**About this task:** How do the records below read from their first line through the line containing "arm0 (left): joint"? Write those lines out exactly.

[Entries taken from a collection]
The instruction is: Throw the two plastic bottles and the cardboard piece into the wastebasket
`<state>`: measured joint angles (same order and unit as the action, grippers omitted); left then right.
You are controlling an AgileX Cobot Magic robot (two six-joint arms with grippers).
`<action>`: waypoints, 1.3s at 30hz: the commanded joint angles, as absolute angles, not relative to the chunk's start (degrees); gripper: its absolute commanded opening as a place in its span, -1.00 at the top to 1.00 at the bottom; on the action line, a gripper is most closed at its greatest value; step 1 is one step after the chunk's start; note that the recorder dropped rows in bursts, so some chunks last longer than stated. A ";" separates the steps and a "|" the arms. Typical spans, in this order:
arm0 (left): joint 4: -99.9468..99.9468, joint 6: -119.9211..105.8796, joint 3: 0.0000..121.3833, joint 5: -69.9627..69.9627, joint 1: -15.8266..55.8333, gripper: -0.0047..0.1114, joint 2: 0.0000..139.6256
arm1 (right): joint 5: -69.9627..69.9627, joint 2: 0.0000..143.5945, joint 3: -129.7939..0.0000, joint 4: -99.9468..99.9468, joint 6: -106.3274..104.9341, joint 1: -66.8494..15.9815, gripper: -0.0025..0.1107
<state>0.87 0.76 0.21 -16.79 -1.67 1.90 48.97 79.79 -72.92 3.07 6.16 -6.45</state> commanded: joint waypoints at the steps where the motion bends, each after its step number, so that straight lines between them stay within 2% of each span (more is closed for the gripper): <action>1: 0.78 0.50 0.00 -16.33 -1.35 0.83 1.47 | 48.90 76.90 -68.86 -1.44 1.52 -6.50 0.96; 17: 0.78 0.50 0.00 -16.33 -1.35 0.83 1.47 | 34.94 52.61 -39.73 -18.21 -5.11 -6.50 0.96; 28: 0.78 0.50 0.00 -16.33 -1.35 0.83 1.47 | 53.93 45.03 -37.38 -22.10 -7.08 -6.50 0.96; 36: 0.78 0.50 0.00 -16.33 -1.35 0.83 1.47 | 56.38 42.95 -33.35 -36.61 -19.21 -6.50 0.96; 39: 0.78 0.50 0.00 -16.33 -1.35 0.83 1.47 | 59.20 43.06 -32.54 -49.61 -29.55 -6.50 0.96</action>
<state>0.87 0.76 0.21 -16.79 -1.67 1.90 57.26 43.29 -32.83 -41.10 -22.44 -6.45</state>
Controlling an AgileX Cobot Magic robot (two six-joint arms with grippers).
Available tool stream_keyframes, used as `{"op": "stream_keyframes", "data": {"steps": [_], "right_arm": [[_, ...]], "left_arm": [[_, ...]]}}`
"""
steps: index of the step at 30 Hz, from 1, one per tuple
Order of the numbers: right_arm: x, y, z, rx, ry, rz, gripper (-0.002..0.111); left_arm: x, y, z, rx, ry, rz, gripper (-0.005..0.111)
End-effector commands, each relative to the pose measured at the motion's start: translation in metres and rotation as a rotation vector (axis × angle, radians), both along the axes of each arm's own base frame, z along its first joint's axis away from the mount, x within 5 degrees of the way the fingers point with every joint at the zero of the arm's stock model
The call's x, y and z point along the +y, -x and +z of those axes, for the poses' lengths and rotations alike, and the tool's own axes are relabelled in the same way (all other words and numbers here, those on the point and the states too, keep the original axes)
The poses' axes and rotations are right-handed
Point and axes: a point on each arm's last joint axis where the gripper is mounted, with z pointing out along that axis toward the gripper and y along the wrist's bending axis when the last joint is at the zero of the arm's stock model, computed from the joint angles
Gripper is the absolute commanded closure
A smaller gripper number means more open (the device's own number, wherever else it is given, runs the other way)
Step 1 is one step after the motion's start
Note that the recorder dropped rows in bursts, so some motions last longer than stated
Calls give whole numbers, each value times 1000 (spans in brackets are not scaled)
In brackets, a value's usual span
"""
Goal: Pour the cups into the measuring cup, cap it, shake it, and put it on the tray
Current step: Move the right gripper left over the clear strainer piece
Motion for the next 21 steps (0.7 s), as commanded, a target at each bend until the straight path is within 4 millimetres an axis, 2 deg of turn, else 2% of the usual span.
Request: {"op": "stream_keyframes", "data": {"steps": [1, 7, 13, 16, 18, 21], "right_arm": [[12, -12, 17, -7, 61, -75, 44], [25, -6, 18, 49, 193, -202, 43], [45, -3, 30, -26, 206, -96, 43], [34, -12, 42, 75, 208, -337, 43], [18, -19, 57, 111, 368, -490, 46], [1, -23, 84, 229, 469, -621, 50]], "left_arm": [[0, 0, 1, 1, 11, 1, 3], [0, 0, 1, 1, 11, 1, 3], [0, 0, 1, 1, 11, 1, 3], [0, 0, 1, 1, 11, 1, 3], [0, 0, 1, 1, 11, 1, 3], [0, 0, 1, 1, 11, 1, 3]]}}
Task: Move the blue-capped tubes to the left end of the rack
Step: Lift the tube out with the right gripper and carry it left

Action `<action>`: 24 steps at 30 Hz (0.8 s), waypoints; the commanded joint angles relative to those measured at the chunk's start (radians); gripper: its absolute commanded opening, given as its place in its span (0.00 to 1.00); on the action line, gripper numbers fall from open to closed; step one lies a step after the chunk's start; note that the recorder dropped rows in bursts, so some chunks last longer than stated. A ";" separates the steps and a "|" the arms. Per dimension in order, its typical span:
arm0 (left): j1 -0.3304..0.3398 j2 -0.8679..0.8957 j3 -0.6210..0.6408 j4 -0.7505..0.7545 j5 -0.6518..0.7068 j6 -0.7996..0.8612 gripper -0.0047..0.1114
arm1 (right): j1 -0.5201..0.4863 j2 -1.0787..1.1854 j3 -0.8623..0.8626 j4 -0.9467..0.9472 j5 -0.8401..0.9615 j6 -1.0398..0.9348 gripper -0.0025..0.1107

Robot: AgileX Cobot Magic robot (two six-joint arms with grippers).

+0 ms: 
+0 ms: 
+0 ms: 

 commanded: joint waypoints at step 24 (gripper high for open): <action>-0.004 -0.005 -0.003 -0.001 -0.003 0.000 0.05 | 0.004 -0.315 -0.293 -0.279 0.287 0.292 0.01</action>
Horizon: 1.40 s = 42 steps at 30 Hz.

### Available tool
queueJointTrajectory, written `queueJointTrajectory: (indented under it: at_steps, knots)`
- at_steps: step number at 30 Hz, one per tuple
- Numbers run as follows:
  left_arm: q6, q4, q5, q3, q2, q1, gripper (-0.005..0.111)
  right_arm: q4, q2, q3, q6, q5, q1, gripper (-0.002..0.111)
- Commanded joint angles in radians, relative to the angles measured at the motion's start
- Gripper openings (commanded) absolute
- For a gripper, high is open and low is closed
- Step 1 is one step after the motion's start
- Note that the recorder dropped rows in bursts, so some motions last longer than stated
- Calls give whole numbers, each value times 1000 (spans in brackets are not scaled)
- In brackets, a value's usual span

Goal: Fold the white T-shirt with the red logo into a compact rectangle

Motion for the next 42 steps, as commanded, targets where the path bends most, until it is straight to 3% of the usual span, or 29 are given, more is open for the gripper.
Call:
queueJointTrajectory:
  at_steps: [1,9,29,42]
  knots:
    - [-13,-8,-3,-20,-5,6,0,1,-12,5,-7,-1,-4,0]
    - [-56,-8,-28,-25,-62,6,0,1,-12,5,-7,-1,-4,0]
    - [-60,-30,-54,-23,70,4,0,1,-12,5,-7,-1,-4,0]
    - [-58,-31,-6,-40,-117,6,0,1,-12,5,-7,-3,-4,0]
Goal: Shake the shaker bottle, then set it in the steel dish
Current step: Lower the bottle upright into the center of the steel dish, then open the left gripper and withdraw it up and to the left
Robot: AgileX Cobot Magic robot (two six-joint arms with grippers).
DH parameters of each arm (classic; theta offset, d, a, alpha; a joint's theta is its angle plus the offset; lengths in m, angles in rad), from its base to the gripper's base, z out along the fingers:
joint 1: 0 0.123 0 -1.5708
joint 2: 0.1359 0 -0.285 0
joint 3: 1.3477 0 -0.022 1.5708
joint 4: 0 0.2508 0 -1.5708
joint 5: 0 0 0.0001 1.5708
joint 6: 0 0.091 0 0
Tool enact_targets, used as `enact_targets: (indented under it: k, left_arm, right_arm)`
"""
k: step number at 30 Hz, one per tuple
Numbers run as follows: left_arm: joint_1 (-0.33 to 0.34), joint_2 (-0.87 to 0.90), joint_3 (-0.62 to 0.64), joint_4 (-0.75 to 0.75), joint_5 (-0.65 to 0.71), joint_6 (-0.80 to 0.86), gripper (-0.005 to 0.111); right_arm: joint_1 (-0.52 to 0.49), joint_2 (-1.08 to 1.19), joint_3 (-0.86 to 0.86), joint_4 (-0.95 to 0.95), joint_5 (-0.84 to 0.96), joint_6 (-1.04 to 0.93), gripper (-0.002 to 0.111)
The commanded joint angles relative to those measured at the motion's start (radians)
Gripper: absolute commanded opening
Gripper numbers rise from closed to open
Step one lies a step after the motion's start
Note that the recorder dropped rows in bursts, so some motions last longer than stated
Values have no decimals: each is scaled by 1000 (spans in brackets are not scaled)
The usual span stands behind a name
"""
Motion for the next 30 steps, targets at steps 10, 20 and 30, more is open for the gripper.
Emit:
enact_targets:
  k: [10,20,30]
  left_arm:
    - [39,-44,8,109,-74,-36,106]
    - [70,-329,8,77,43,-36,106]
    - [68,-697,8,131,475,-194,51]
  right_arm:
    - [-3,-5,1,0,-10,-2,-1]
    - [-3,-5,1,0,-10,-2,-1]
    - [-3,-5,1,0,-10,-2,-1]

**Response:**
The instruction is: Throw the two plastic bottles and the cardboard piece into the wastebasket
`<state>`: measured joint angles (same order and unit as the action, grippers omitted); left then right.
You are controlling an AgileX Cobot Magic robot (two six-joint arms with grippers).
`<action>`: waypoints, 1.3s at 30hz: the commanded joint angles, as absolute angles, not relative to the chunk's start (degrees); gripper: its absolute commanded opening as a place in its span, -1.00 at the top to 1.00 at the bottom; on the action line, a gripper is most closed at its greatest value; step 1 is one step after the chunk's start; note that the recorder dropped rows in bursts, so some chunks last longer than stated. A ";" separates the steps and a "|" the arms. Typical spans, in this order:
arm0 (left): joint 4: -99.9468..99.9468, joint 6: -119.9211..105.8796, joint 3: 0.0000..121.3833, joint 5: -69.9627..69.9627, joint 1: -15.8266..55.8333, gripper: -0.0047..0.1114, joint 2: 0.0000..139.6256

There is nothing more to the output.